▶ _What the task asks_
Return the data below exactly, but only from the line containing "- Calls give" through the line containing "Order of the", with both of those lines included.

[Collection entries]
• • • • • • •
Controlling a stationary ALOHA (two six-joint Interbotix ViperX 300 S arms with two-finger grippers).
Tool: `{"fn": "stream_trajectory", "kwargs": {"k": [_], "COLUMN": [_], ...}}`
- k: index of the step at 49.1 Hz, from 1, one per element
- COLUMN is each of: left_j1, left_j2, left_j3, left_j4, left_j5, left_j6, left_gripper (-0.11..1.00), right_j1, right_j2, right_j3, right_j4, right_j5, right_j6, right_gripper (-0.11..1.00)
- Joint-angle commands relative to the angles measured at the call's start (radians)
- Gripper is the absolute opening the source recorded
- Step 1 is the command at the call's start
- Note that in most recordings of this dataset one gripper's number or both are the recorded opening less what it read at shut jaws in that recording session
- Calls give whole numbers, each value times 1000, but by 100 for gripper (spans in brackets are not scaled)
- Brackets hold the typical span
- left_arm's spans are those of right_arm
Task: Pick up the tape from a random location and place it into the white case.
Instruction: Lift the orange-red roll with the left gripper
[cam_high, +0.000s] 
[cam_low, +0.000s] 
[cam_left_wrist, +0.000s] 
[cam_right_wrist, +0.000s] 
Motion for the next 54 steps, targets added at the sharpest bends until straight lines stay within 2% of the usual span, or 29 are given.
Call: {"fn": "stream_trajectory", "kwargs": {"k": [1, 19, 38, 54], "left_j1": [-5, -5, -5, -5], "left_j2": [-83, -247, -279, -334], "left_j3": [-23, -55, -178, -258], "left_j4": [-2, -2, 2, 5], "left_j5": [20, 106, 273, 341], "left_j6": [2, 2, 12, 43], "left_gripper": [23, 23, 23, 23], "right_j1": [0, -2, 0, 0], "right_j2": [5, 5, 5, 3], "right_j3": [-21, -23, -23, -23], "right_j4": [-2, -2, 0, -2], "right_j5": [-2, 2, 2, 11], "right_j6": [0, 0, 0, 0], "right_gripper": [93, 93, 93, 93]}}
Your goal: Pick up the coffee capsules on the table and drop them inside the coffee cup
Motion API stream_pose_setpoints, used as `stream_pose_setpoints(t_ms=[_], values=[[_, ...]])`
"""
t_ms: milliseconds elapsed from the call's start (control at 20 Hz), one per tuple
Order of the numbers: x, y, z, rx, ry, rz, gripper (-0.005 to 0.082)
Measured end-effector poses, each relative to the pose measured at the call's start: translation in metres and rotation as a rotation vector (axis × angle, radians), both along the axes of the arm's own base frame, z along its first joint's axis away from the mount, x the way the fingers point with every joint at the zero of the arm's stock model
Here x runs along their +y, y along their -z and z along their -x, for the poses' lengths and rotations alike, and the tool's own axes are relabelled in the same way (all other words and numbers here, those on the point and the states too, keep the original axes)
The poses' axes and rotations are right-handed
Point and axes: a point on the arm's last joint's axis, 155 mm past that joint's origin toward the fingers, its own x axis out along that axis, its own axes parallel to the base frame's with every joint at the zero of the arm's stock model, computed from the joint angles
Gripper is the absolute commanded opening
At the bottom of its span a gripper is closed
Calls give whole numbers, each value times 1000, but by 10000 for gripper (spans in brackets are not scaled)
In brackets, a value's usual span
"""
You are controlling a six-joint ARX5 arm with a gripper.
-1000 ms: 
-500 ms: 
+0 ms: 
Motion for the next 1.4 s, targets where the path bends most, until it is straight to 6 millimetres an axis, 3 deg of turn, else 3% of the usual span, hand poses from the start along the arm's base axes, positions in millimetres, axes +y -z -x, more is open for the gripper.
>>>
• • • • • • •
▶ _Answer to the problem_
- Calls give whole numbers, each value times 1000, but by 100 for gripper (spans in brackets are not scaled)
- Brackets hold the typical span
- left_arm's spans are those of right_arm
Task: Pick up the tape from a random location and place it into the white case.
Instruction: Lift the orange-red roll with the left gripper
[cam_high, +0.000s] 
[cam_low, +0.000s] 
[cam_left_wrist, +0.000s] 
[cam_right_wrist, +0.000s] 
Motion for the next 54 steps, targets added at the sharpest bends until straight lines stay within 2% of the usual span, or 29 are given.
Call: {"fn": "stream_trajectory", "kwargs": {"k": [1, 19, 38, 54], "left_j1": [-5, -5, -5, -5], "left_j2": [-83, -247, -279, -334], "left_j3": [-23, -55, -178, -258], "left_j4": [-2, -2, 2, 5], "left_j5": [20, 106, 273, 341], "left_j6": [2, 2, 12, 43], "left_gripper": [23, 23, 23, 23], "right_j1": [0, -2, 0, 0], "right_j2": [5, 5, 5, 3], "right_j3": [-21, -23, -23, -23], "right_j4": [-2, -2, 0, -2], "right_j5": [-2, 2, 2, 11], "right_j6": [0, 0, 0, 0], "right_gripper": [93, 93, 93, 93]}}
Your goal: Pick up the coffee capsules on the table and drop them inside the coffee cup
Motion API stream_pose_setpoints, used as `stream_pose_setpoints(t_ms=[_], values=[[_, ...]])`
"""
t_ms: milliseconds elapsed from the call's start (control at 20 Hz), one per tuple
Order of the numbers: x, y, z, rx, ry, rz, gripper (-0.005 to 0.082)

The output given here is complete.